======== Data ========

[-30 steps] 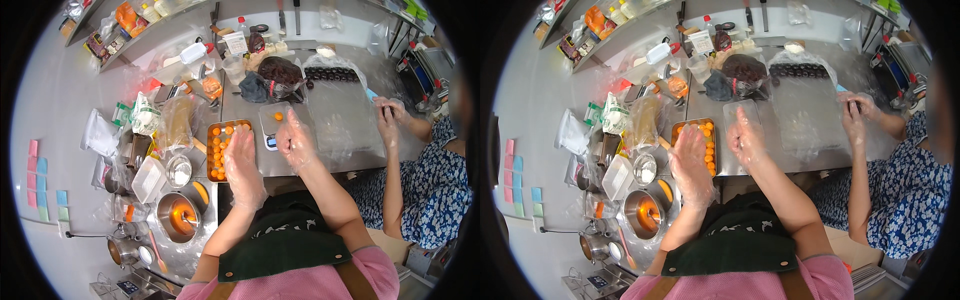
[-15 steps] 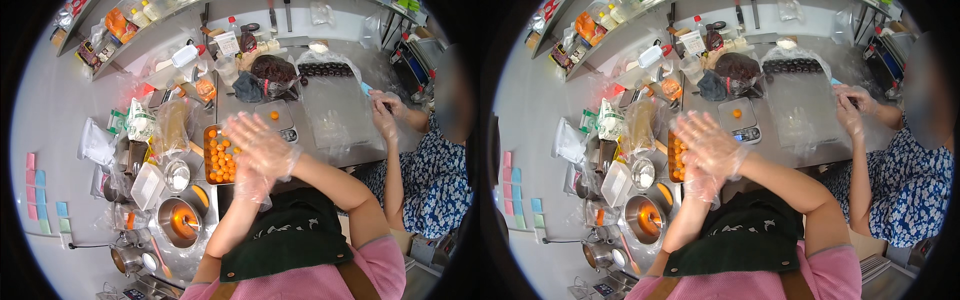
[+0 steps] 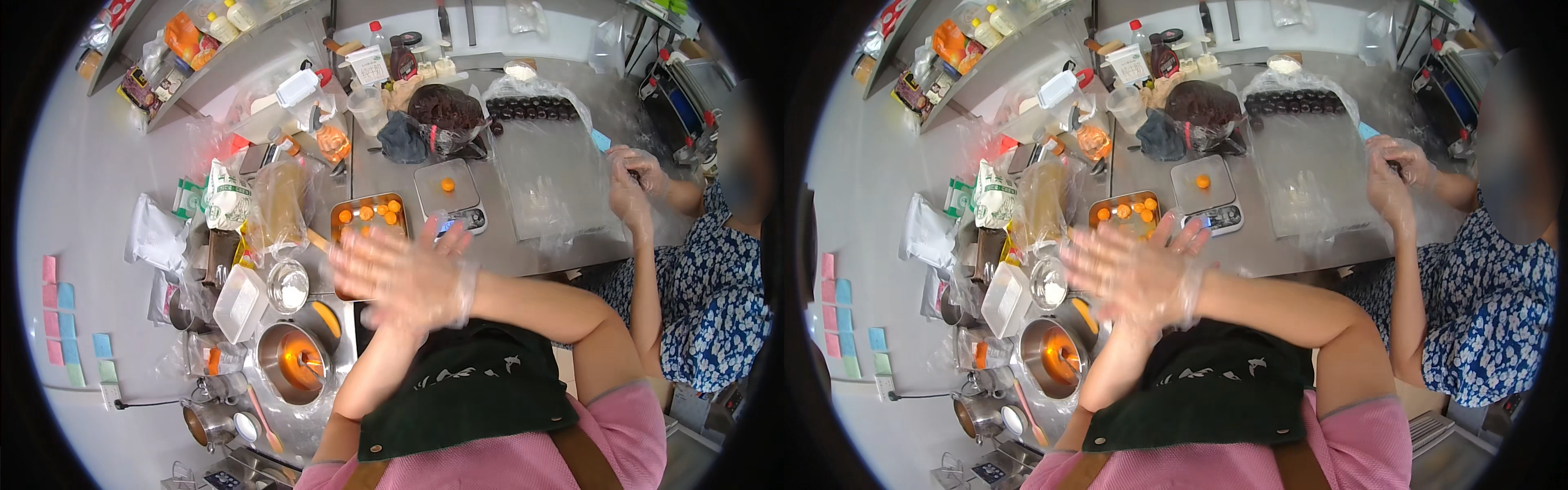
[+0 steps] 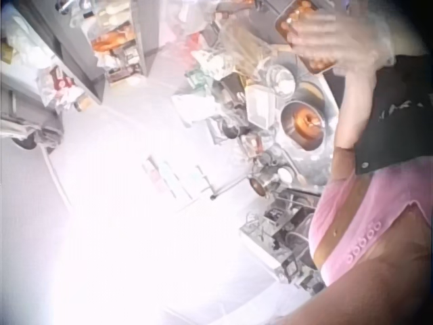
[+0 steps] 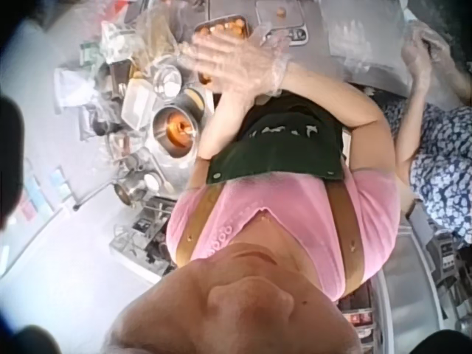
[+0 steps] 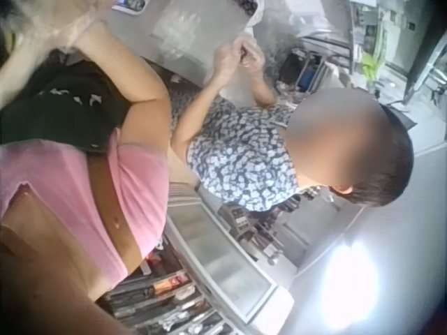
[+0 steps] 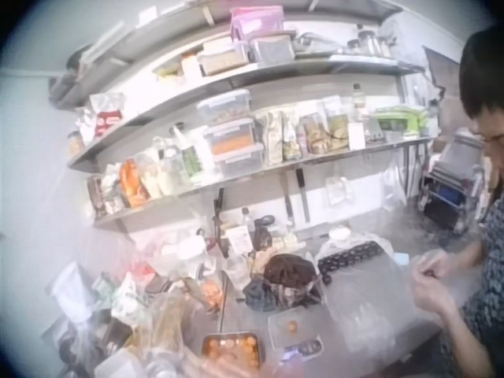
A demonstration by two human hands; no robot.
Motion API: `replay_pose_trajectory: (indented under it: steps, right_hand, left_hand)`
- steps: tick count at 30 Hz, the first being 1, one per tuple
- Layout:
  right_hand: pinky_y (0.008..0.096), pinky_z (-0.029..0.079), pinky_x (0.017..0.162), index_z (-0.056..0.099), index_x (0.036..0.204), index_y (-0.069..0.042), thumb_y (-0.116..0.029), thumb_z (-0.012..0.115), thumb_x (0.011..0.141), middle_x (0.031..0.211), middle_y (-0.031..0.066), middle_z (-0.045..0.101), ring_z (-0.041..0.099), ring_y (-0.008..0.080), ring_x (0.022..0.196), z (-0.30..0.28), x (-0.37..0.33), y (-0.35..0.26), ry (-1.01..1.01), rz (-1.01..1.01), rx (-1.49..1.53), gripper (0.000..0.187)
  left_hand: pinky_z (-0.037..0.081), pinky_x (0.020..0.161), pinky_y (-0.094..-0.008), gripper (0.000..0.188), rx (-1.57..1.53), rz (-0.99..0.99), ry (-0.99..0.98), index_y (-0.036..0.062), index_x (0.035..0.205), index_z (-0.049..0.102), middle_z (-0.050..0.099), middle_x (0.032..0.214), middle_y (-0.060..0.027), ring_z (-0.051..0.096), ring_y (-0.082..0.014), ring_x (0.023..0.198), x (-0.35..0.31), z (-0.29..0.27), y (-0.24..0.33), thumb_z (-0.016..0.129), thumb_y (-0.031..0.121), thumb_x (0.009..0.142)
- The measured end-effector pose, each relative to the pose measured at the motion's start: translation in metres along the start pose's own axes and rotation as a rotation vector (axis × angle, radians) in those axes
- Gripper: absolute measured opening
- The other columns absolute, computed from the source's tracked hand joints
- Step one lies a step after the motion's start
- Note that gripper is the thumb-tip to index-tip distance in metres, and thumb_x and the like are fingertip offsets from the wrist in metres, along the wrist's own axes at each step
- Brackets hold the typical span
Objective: The person repeatedly picks small orange balls and dark paste portions, weighs them on a digital scale, then wraps each orange ball with the dark paste by hand. The finished wrapped balls are placed on a tray. A second person works alongside on the same task.
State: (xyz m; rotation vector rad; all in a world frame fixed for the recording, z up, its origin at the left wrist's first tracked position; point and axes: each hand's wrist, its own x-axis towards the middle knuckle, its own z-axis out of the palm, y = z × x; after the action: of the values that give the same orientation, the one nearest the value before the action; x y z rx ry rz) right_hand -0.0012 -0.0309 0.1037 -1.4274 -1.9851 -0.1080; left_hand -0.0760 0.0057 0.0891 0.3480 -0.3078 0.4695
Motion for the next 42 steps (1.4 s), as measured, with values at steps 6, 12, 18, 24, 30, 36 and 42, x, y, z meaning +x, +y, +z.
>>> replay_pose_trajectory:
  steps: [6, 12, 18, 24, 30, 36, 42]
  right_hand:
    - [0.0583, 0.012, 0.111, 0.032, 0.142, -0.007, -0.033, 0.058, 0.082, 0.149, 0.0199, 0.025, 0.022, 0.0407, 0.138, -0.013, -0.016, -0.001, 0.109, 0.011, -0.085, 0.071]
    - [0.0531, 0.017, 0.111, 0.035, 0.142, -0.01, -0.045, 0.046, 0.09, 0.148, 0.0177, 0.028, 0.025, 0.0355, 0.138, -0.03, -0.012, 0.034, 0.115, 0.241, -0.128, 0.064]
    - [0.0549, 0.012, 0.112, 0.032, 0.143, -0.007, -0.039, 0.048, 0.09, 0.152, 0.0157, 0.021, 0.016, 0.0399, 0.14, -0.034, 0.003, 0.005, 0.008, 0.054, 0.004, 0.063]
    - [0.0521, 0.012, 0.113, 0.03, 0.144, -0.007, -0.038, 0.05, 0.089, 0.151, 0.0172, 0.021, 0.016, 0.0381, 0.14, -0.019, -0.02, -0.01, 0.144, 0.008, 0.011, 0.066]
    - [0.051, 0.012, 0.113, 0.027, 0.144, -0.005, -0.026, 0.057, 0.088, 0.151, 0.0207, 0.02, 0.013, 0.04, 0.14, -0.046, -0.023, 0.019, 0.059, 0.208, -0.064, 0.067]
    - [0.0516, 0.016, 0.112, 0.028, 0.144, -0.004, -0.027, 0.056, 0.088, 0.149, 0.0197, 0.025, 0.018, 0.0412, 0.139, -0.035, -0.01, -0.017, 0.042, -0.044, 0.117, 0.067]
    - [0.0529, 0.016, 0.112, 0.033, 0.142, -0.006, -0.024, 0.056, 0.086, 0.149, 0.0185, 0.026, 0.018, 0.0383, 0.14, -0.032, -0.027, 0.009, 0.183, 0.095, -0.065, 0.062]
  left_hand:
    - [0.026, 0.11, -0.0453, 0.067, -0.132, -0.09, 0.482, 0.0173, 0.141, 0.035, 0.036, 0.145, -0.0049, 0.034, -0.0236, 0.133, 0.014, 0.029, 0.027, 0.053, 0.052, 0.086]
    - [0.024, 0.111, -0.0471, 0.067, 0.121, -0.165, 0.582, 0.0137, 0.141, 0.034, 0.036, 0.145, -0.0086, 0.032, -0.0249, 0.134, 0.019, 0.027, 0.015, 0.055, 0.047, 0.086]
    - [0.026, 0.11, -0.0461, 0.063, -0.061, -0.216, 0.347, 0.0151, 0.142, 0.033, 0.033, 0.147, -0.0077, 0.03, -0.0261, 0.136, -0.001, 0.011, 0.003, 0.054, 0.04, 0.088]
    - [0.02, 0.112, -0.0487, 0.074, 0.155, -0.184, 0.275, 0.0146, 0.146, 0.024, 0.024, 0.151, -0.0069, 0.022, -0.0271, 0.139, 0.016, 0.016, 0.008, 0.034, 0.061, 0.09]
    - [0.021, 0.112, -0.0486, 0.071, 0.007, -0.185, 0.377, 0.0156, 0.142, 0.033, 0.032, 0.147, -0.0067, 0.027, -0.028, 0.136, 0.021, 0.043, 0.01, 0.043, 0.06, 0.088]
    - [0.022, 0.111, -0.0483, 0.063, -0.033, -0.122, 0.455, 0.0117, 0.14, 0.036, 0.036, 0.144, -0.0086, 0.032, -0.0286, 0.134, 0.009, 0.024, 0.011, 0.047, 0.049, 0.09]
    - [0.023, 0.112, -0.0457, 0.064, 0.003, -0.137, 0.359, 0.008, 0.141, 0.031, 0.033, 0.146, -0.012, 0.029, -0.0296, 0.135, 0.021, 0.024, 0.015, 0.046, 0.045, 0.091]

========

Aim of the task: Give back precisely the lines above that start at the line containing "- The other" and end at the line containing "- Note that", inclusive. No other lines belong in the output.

Written reply:
- The other columns absolute, computed from the source's tracked hand joints
- Step one lies a step after the motion's start
- Note that gripper is the thumb-tip to index-tip distance in metres, and thumb_x and the like are fingertip offsets from the wrist in metres, along the wrist's own axes at each step

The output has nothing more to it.